_Instructions for the task_
Print each line below verbatim, skipping every picture.

_Material provided_

------------------------------------------------------------

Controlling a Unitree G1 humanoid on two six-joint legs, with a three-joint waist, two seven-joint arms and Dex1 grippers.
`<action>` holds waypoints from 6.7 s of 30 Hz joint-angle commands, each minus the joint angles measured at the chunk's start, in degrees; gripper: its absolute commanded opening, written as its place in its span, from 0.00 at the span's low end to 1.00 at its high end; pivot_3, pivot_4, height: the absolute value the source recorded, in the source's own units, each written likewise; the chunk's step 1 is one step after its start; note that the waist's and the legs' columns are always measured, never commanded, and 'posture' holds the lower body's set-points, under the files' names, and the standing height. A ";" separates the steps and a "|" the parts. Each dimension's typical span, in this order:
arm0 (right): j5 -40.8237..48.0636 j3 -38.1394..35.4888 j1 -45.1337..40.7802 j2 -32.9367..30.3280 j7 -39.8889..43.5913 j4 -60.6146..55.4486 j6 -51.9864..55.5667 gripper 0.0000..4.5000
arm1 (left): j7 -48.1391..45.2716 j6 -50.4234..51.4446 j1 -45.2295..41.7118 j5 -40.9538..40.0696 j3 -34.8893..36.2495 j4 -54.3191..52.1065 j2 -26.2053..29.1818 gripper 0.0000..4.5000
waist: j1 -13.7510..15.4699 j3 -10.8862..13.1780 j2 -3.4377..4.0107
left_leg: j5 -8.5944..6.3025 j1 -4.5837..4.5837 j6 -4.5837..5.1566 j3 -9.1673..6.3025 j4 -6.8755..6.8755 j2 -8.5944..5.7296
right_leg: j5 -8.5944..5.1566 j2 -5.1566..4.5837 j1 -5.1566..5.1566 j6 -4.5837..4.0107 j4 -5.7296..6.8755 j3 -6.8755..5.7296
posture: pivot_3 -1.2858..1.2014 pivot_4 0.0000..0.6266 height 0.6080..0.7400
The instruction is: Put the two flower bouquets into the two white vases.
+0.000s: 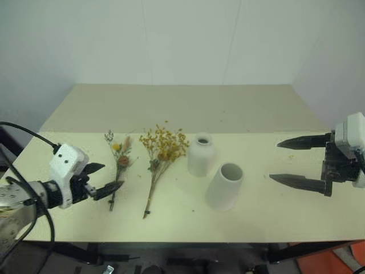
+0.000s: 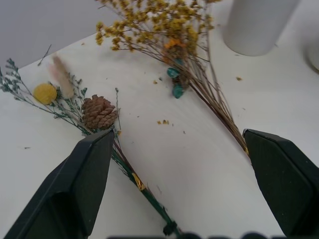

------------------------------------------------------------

_Exercise solution_
Controlling a Unitree G1 humanoid on two six-joint legs, with a three-joint waist, two seven-joint arms and Dex1 grippers.
`<action>` holds waypoints from 6.7 s of 30 Hz joint-angle commands, each minus the joint angles measured at the chunk's start, in degrees; gripper: its absolute commanded opening, written as its place in its span, from 0.00 at the span's low end to 1.00 at its high end; pivot_3, pivot_4, height: the absolute value the source recorded, in the source's own units, each written likewise; the chunk's step 1 is one step after its start; note that the waist's and the legs' columns are always measured, never commanded, and 'posture' holds the lower body's set-points, under the files' names, and the standing height. A ";" separates the steps and a "|" the parts. Each dimension's typical span, in this order:
arm0 (right): j5 -40.8237..48.0636 j3 -38.1394..35.4888 j1 -45.1337..40.7802 j2 -32.9367..30.3280 j7 -39.8889..43.5913 j4 -60.6146..55.4486 j6 -51.9864..55.5667 gripper 0.0000..4.5000
arm1 (left): j7 -48.1391..45.2716 j6 -50.4234..51.4446 j1 -45.2295..41.7118 j5 -40.9538..40.0696 j3 -34.8893..36.2495 j4 -54.3191..52.1065 j2 -26.2053..29.1818 gripper 0.0000..4.5000
waist: j1 -13.7510..15.4699 j3 -10.8862..13.1780 j2 -3.4377..4.0107
left_leg: j5 -8.5944..6.3025 j1 -4.5837..4.5837 j6 -4.5837..5.1566 j3 -9.1673..6.3025 j4 -6.8755..6.8755 j2 -8.5944..5.7296
right_leg: j5 -8.5944..5.1566 j2 -5.1566..4.5837 j1 -5.1566..5.1566 j6 -4.5837..4.0107 j4 -5.7296..6.8755 j3 -6.8755..5.7296
posture: pivot_3 -1.2858..1.2014 pivot_4 0.0000..0.6266 height 0.6080..0.7400
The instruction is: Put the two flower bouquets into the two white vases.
+0.000s: 
+0.000s: 

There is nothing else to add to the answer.